We are delighted to announce a one-day collaborative conference on horror in gaming, hosted by MultiPlay Network and the International Game Developers Association (IGDA). Inspired by It Came from the Closet: Queer Reflections on Horror (Vallese, 2022), this conference is a sister event to the IGDA LGBTQ+ Special Interest Group (SIG) Pride Game Jam happening in June 2025, each event exploring the rich entanglements between queerness and horror in videogames.

Considerations of horror and monstrosity in videogames often reveal complicated interrelations between various social aspects. This is seen in Švelch (2023), where he argues that interactions between players and the in-game monsters that they encounter may indicate normative societal boundaries and the various anxieties of an era. Focussing on queerness, we extend Vallese’s consideration of queer experiences of horror in film to consider how relations in games may reveal aspects of queer subjectivities (see Harrer et al., 2019; Ruberg, 2022). Such an approach connects with various areas of scholarship related to horror in videogames, including the examination of Gothicism and gothic elements (Kirkland, 2021; Mukherjee, 2024), gendered relations and agency in horror games (Krzywinska, 2017), and representations of monstrosity and disability (Carr, 2014). A common theme that is considered in such research is the body, its limitations and how such limitations are challenged through various threats and forms of defilement (Fischer-Hornung and Mueller, 2016; Wilde, 2022).
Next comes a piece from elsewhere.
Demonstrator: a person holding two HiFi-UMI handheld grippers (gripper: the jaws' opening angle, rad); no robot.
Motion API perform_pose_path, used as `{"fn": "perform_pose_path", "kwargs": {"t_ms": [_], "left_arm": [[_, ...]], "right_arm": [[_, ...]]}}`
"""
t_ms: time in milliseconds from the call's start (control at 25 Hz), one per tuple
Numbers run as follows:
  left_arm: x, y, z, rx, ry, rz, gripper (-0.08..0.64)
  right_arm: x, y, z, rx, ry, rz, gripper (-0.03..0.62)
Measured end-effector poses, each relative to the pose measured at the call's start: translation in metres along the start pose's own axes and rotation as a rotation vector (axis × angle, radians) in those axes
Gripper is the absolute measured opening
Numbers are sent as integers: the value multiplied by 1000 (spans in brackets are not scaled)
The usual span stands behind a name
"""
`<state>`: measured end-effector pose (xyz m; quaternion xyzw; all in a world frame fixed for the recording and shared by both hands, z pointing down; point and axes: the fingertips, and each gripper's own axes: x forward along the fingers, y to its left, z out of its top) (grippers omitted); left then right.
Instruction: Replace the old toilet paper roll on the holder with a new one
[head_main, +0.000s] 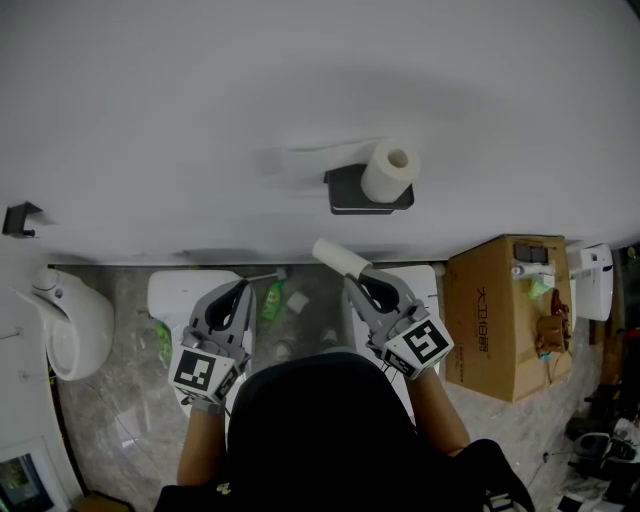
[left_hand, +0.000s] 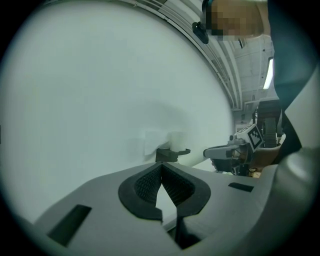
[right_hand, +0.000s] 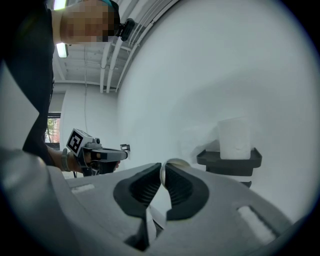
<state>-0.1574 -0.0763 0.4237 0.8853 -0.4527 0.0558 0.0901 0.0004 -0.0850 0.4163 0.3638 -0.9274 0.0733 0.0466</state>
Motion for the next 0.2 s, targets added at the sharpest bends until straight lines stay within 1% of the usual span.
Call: {"fn": "perform_pose_path", "kwargs": {"t_ms": [80, 200], "left_arm": [[1, -2, 0, -30, 14, 5, 14], [3, -5, -3, -41, 26, 1, 14]], "right_arm": [[-2, 0, -1, 0, 2, -2, 20], [-4, -1, -1, 1, 4, -3, 21]]}}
Engaging with queer gaming communities and emerging scholarship, our conference looks to explore such work and more, providing a space for the exploration of entanglements between queerness and horror in videogames. We welcome proposals from:

  • Academics presenting scholarly work on queerness and horror in games; but also
  • Game developers showcasing their work, sharing insights into their design and development practices, or reflecting on the intersections of queerness, monstrosity, and horror in their creations.
  • Suggested topics for proposals include, but are not limited to:
  • The processes and experiences of queer game development;
  • Recontextualizing horror narratives, mechanics, and aesthetics to evoke queerness;
  • The role of weirdness, oddity, and monstrosity in game design and their impact on ideas of horror and identity;
  • Deriving meaning from horror narratives for queer players and developers;
  • Intersections between nostalgia and retro-aesthetics in modern horror games;
  • The contribution of community to storytelling in horror games; and
  • Exploring queer boundaries and transgressions through horror.
  • If you are interested in participating, please submit:
  • A proposal of 500 words maximum (excluding citations, which should be in Harvard format where appropriate) outlining either your scholarly presentation or the game project/practice you wish to showcase.
  • A short biography of 100 words maximum.

Submissions should be sent to networkmultiplay@gmail.com by Friday, 28th March 2025.

We encourage creative interpretations of the conference themes and look forward to celebrating the intersections of queerness and horror in videogames!

References

Carr, D., (2014) ‘Ability, Disability and Dead Space,’ Game Studies, 14(2).

Fischer-Hornung, D. and Mueller, M., (2016) Vampires and Zombies: Transcultural Migrations and Transnational Interpretations. Mississippi: University Press of Mississippi.

Wilde, P. (2022) ‘Zombies, Deviance and the Right to Posthuman Life’, in Theorising the Contemporary Zombie: Contextual Pasts, Presents, and Futures, ed. by Scott Eric Hamilton and Conor Heffernan. Cardiff: University of Wales Press, pp. 19-36.

Harrer, S., Nielsen, S. and Jarnfelt, P., (2019) Of Mice and Pants: Queering the Conventional Gamer Mouse for Cooperative Play. In: Extended Abstracts of the 2019 CHI Conference on Human Factors in Computing Systems, New York, NY, USA, 2019, p. alt15:1-alt15:11. CHI EA ’19. ACM. Available at: http://doi.acm.org/10.1145/3290607.3310431 (Accessed 7 July 2019).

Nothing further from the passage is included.